→ Activity
How many lines in the material below include the word "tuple"? Give only the number.

▶

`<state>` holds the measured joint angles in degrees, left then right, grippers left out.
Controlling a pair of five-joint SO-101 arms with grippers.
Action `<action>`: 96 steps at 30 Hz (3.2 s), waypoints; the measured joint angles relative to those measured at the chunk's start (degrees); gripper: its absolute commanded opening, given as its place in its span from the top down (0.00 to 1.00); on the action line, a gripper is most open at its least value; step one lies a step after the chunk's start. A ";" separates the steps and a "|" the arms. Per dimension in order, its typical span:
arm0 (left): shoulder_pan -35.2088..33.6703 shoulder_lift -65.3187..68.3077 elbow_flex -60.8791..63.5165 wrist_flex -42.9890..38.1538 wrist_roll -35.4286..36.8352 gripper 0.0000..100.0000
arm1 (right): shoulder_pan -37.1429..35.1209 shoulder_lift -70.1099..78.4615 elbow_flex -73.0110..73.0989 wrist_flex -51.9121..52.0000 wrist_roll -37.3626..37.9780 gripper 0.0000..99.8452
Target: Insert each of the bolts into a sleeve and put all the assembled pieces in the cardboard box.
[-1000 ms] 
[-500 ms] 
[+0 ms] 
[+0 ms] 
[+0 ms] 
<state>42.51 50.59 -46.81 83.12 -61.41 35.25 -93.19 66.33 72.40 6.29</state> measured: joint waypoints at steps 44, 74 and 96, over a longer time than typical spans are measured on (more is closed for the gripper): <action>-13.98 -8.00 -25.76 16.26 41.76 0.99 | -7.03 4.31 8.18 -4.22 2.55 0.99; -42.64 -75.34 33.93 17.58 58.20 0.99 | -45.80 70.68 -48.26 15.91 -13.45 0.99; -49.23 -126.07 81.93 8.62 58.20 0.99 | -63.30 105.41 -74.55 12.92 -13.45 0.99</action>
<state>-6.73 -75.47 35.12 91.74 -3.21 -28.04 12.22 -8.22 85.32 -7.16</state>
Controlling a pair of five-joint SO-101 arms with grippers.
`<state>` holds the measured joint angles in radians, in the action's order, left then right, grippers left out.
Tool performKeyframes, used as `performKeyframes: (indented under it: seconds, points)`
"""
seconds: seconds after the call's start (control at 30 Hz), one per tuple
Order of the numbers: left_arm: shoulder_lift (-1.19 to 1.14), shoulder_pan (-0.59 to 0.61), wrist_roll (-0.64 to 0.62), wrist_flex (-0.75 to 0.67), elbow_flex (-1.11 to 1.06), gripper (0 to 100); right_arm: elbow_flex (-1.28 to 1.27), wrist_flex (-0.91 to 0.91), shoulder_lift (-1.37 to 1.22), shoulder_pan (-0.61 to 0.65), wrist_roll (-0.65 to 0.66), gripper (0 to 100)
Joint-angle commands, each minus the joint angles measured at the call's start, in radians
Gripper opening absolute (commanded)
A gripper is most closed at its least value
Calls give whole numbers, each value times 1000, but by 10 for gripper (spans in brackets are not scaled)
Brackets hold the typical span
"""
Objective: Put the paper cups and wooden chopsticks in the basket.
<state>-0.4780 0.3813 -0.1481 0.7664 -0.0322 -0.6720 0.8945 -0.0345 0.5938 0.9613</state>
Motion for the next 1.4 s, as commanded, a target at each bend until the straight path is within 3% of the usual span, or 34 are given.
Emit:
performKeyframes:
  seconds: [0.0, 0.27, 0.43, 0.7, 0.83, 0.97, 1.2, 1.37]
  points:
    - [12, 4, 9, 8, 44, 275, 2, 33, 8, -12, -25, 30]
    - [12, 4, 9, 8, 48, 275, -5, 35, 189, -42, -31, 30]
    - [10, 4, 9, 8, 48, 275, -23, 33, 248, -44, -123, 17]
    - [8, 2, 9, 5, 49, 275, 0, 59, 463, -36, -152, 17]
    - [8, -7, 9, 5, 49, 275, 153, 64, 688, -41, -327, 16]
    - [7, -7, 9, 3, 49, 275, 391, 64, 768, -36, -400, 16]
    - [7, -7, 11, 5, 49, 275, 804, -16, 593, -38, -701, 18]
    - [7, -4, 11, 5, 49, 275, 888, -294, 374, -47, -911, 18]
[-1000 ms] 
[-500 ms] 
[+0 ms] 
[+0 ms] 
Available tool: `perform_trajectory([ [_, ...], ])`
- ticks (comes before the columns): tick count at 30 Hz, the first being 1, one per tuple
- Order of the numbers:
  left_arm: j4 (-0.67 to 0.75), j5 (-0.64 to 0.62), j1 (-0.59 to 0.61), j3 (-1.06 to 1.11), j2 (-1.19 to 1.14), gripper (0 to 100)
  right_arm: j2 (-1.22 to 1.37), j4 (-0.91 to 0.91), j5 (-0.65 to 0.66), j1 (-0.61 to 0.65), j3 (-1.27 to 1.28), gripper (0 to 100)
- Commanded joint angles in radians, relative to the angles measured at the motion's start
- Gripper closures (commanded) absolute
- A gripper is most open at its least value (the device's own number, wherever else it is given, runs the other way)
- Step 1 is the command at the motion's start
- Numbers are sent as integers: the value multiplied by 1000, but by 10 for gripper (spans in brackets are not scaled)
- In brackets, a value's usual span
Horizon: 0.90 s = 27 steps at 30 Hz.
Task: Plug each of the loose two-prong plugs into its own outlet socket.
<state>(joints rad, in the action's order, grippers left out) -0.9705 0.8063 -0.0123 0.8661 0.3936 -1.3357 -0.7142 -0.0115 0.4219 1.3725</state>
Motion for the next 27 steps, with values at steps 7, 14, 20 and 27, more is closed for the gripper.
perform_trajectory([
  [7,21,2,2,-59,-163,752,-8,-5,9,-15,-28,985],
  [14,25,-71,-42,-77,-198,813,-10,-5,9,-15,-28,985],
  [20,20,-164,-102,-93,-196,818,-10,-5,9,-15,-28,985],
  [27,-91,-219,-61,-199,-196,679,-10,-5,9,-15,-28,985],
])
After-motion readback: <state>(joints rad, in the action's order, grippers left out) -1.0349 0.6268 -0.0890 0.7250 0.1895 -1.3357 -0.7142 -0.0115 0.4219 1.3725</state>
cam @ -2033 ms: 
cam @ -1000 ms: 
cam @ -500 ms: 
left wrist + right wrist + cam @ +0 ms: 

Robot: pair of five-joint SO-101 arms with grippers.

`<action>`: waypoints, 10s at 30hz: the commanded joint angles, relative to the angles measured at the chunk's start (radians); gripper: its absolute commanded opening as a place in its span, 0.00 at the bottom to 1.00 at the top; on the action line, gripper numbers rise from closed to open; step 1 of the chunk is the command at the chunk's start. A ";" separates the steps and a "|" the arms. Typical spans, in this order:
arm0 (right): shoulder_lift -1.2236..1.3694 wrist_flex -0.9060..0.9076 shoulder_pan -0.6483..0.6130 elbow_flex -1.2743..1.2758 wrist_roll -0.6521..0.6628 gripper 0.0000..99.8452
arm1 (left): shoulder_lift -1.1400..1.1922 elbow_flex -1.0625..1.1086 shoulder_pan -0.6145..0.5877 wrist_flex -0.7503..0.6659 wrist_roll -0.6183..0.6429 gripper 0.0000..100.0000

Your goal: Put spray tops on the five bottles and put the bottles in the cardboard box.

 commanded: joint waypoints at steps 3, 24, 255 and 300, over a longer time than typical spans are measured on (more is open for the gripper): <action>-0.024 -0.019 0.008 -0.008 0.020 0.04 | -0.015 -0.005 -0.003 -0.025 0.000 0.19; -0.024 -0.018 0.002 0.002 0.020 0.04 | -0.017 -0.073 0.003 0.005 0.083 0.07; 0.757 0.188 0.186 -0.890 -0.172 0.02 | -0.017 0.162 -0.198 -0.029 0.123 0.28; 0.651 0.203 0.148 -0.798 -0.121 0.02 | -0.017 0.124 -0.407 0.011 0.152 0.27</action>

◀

→ Completed exercise
2